ゼロを目指すよりも、残業が続いている時こそ心身の健康度をチェック可能な体制づくり、残業が続いた後の休暇取得の推進や義務化など、具体的対策を設け、社内で実施し社員間でその施行状況や経験を共有できるほうが、現実的であると思います。健康診断の受診率においてどの部署が何%の受診率と比べられるように、これに関しても、「どの部署が残業時間何時間ですが、その後の特別休暇取得率は何%です」といったような内容を毎月の衛生委員会で共有することは可能なはずです。
また、同計画におけるハラスメントも“ゼロ”にする計画は、それ自体は素晴らしいと思います。しかし、これもやはり同様に、実効性を伴わない“机上の空論”に響いてしまうのは、私だけでないのではないでしょうか。
残念なことですが、現実問題としてハラスメントはなかなかゼロにはなりません。理由は2つあります。

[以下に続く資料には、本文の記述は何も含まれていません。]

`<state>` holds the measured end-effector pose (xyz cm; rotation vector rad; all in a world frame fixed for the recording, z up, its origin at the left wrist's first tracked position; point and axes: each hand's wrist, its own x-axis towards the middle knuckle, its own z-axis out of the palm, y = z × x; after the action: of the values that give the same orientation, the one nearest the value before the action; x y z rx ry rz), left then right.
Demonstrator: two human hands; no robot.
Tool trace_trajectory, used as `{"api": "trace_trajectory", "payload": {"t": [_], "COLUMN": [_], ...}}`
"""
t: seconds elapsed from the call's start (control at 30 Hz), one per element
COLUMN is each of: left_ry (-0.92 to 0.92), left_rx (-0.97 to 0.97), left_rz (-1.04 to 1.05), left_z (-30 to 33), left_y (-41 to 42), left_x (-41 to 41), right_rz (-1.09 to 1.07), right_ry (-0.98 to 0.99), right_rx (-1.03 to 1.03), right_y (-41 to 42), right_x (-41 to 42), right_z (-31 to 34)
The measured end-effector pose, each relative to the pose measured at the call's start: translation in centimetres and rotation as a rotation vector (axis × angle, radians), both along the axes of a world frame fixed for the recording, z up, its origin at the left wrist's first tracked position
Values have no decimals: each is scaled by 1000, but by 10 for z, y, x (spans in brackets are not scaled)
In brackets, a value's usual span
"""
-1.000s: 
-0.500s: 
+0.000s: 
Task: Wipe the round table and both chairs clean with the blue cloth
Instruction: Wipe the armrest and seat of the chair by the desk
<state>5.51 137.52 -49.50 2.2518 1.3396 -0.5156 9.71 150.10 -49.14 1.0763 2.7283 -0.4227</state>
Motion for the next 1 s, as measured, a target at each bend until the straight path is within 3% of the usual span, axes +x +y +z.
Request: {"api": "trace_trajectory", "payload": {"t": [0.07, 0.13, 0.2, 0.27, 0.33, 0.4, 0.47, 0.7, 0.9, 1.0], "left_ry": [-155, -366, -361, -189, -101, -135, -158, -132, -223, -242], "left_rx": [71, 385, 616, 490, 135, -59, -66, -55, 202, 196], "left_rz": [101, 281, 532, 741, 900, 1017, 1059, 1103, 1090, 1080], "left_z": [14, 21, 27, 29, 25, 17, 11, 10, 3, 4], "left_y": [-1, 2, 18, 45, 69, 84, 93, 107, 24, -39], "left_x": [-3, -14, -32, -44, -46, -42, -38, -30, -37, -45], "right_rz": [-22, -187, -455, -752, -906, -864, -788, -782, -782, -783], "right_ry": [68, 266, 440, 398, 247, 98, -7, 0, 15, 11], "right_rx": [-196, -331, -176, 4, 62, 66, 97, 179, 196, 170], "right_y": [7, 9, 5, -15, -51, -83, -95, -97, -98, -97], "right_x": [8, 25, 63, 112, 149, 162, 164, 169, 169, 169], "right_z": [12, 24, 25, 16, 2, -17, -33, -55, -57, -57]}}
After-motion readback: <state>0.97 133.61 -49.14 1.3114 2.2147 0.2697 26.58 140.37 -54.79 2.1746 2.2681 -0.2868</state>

1つめは、何をハラスメントとするかの定義が曖昧であるからです。その取り方は人それぞれ異なるのです。2つめは、ハラスメント加害者は結局、“ハラスメントするためにその理由を見つける”のであり、“理由があるからハラスメントをする”のではないからです。具体的には、たとえば、電話対応の仕方が悪いから上司に怒鳴られるのではなく、上司が自分の感情をどこかに爆発させたいから、その理由として電話対応の不手際を目をつけるのです。本来であれば、電話対応ができていない部下には、怒鳴るのではなく適切な指導がなされるべきなのです。